Instructions to follow
Among the lines below, a stretch begins at the one with "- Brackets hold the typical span" and ends at the one with "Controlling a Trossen". Repeat that stretch exactly, ends included.

____ Provided records

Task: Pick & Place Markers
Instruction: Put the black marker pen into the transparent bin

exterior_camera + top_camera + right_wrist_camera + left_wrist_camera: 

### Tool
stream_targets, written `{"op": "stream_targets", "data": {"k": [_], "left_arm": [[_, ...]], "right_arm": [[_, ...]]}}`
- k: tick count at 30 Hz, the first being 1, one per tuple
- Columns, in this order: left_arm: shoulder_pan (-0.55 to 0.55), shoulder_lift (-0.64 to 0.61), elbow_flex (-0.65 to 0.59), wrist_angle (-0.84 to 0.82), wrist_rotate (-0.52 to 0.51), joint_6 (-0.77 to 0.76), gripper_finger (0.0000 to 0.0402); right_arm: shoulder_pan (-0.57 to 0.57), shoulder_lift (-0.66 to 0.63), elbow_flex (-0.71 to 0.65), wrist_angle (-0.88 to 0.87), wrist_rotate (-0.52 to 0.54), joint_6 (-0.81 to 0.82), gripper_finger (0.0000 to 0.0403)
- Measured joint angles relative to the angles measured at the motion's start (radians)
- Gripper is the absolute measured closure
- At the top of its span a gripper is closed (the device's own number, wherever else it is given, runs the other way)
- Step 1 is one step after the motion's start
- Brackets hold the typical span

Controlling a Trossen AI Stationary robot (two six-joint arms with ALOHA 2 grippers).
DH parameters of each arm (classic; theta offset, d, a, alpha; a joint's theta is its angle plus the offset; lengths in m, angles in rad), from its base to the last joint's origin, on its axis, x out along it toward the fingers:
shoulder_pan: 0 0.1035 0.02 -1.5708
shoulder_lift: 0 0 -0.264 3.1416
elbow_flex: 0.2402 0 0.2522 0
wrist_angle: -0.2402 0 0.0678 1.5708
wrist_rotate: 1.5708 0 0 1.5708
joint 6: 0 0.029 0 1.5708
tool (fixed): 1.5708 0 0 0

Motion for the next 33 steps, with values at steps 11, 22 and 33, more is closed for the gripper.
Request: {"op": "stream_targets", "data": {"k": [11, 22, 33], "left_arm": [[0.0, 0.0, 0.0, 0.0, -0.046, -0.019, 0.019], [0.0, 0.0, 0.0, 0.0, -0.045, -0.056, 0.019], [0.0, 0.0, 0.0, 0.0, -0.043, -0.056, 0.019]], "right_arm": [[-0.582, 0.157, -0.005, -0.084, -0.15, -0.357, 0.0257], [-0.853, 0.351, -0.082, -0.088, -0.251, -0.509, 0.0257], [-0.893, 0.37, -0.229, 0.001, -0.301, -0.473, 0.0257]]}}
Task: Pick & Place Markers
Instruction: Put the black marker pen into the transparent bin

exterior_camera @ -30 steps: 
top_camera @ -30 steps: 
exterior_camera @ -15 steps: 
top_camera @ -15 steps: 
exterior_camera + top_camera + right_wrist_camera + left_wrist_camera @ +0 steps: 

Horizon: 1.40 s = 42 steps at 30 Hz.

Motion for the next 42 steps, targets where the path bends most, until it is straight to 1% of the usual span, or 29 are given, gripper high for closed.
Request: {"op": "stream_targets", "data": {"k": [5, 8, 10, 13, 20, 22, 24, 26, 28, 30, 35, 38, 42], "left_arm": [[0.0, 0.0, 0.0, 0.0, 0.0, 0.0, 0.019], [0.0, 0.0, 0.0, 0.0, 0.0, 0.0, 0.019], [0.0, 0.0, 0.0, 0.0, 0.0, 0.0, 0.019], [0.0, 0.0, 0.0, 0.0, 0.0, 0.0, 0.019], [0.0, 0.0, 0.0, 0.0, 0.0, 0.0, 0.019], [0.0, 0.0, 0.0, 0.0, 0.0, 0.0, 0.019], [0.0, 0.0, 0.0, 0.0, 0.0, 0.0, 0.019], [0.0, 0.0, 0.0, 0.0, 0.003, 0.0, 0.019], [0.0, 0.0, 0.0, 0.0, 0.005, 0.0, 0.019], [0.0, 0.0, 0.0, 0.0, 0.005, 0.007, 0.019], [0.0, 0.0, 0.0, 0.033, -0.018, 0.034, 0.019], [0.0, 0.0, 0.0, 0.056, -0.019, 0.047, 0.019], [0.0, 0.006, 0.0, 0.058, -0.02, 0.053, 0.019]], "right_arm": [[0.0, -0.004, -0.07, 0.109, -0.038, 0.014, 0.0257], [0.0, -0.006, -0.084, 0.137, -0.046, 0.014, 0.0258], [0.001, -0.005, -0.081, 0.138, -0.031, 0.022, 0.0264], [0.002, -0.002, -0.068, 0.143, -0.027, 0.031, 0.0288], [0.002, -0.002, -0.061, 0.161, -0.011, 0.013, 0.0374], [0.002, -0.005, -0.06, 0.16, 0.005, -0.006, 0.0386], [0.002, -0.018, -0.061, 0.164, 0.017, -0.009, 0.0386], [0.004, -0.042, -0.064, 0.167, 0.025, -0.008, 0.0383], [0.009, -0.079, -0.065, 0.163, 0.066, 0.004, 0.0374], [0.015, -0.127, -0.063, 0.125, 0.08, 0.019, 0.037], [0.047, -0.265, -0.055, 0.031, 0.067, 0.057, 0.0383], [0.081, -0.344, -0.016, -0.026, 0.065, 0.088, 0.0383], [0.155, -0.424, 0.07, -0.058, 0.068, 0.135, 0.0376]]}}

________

Output for this exercise
- Brackets hold the typical span

Controlling a Trossen AI Stationary robot (two six-joint arms with ALOHA 2 grippers).

The response to this exercise is now finished.